Hi,
First things first. I am excited to share with you that I have a new, urgent mission statement for my beat: to chronicle and catalyse the decolonisation of the global mental health movement.
I plan to do this by exploring the marginalisation of low- and middle-income countries in the global mental health movement, and strategies to rectify this. I hope you will support my new mission just as you did with my earlier mission: to establish mental illness as a universal human condition that connects us all.
To kickstart the new project, I published a piece last week on a revolution stirring at the heart of the global mental health movement. You could summarise it as "the (former) colonies strike back" or "the subaltern speaks".

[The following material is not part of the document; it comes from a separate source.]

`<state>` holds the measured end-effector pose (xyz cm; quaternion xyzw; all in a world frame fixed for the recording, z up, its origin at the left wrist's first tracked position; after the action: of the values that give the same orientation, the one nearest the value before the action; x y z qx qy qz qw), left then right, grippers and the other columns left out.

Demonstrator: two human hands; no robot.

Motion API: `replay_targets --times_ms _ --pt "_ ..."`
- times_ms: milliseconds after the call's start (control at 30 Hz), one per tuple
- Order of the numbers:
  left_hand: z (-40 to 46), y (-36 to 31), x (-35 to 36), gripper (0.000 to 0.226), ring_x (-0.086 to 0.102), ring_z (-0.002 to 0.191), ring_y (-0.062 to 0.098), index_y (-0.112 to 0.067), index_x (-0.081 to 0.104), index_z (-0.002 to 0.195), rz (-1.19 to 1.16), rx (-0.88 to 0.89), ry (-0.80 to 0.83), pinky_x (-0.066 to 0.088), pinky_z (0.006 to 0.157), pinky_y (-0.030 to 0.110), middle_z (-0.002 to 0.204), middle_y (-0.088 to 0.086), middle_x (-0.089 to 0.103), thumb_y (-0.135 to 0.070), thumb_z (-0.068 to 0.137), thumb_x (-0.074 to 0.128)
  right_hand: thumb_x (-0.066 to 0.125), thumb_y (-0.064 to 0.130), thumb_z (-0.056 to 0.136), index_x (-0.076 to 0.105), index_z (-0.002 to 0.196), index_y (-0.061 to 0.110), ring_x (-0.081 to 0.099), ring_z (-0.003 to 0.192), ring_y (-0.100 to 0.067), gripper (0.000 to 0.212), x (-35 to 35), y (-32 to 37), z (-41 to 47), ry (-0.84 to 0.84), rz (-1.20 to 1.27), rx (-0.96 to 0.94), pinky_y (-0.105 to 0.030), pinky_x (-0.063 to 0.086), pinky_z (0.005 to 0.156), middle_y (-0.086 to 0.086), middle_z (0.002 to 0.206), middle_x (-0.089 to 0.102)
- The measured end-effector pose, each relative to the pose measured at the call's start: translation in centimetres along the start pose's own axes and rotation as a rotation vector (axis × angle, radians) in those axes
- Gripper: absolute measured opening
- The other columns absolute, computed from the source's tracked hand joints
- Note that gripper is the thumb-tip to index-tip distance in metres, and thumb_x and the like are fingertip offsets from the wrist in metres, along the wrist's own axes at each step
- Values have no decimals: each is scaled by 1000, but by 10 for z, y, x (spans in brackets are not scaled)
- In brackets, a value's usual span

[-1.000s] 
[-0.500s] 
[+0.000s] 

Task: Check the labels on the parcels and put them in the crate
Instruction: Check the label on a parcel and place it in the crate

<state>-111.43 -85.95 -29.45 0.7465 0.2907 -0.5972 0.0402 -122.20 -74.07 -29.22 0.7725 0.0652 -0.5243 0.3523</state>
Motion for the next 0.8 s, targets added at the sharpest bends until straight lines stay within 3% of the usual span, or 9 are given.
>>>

The trigger for my piece was an unlikely alliance between two mental health researchers – from Ethiopia and India – that challenged the longstanding hegemony in global mental health. For its grandiose name, the movement has been dominated by an exclusive club of academics, practitioners, and funders from rich western countries. Low- and middle-income countries and people with actual lived experience of mental illness – the intended beneficiaries of the movement – have been left out in the cold. So in many ways, the global mental health movement has become exactly what it promised to upend: a neocolonial echo-chamber.
Enough, said Maji Hailemariam and Soumitra Pathare in their pugnacious comment in The Lancet Psychiatry, which I deconstructed in my piece. (PS: Hailemariam and Pathare broke the hidebound conventions of the academia by meeting and developing their collaboration on Twitter. What can be a better metaphor for 2020?)
Below, you will find six other brilliant, not-too-long pieces by some of the foremost academics and activists in the world who have been relentlessly fighting to democratise the global mental health movement. The best part is, they are written in plain English and not PhD-speak. I do hope you will take the time to read these articles, which will also help clarify the context in which my new mission is situated.
Here you go:
1. There’s no better place to begin than Madhukar Pai and Seye Abimbola’s goosebump-inducing piece ‘Will global health survive its decolonisation?’, filled with quotable lines like this:
"Global health must free itself from the persisting blindness of supremacy and embrace its alternative – equity and justice."
2. For a change of taste, move on to Desmond Jumbam’s biting satire on how not to write about global health. Jumbam’s piece is a ringing slap on the face of neo-colonialism in the sector, with gems such as:
"Do not spend too much time studying the historical, cultural, anthropological, political and sociological contexts. Don’t bother with trying to understand the complex intricacies and relationships between these and health. This will take too much time and will just delay the good work that you can do to help the country or community."
3. Next, this article by Sarah Dalglish on how Covid-19 exposed the glaring problems with the current hierarchy in global health. She writes:
"Global health will never be the same after COVID-19 – it can’t be. The pandemic has given the lie to the notion that expertise is best channelled by legacy powers and historically rich states."
4. The only non-article on this list is this Mad In America podcast where China T Mills talks about her personal motivation to investigate the inequalities in global mental health. I love the title: ‘The hypocrisy of mental health in the age of austerity’. Do give it a listen.
5. Bookmark this deep-dive report on global mental health research funding by the International Alliance of Mental Health Research Funders, which makes revelations such as:
"Despite accounting for 84% of the world’s population only 2.4% of funding is spent on examining mental health in low and middle income countries."
6. Finally, Rochelle Burgess’s piece on why hunger and homelessness and unemployment are the real enemy of mental health. I couldn’t agree more with her when she says this about the response needed from the world after the pandemic: "Let’s not limit our efforts to anxiety-management apps. They are not enough to stem the coming tide of despair."